Many of the factors you would expect to contribute to the gender wage gap—such as the number of hours worked, education, type of job, and industry worked in—do have a measurable impact on wages. “Those are all controlled for and we have variables to measure the impact of those differences in the econometric model,” Glynn says, adding that there are data limitations. “That 70%, we can't say for sure, yes, 70% is discrimination. But we know that's a big piece of what's lurking underneath that.”

Yet even within the measurable impacts, there are surprising aspects. You would think education, for example, would be a huge leveler of pay for men and women. But Glynn points out that women have been out-educating men for quite a while now—women have been the majority of college graduates each year since the 1980s. And yet the U.S. has yet to close the gender wage gap. 

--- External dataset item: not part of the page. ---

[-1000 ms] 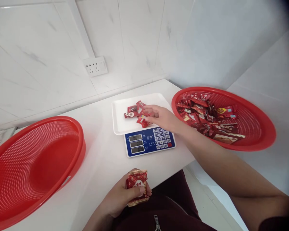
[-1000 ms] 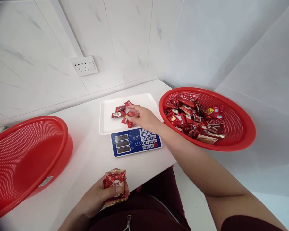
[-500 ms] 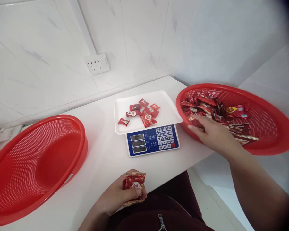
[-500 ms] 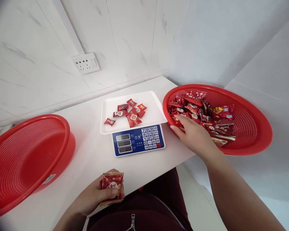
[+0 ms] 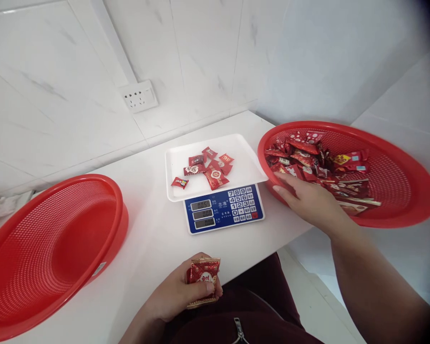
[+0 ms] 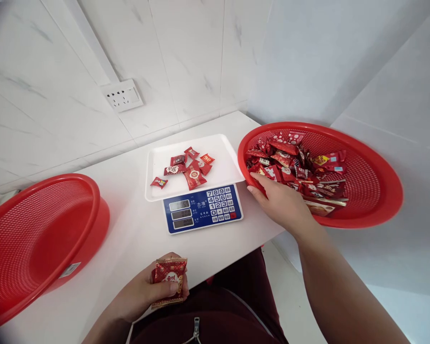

Women basically need a higher degree to get paid the same as their less-educated male counterparts, research shows. It's almost exactly at parity—a woman with a high school diploma, for example, earns almost exactly as much as a man who never even graduated from high school. A woman with a Ph.D. earns pretty much exactly as much as a man with a master's. “It really is sort of that one-to-one step," Glynn says. 

The difference in the types of jobs men and women work also plays a major role. “It's the fact that women are shut out of some of the highest-paying jobs,” Glynn says. “The highest-paying jobs tend to be strongly coded as jobs for men. And feminized labor, the care economy labor, is undervalued and underpaid,” Glynn says, adding that it has a significant impact on women’s ability to work and to advance in their career. 

Salary history, on the other hand, does measurably widen the pay disparity between men and women, as do industry and occupation, Women's Bureau director Wendy Chun-Hoon tells Fortune. “That reliance on past salary just locks in that inequity, locks in that former discrimination,” she says.  

The research is clear on one thing: There will need to be changes on multiple fronts to diminish the gender wage gap—and that will likely take changes at the policy, employer, and worker levels.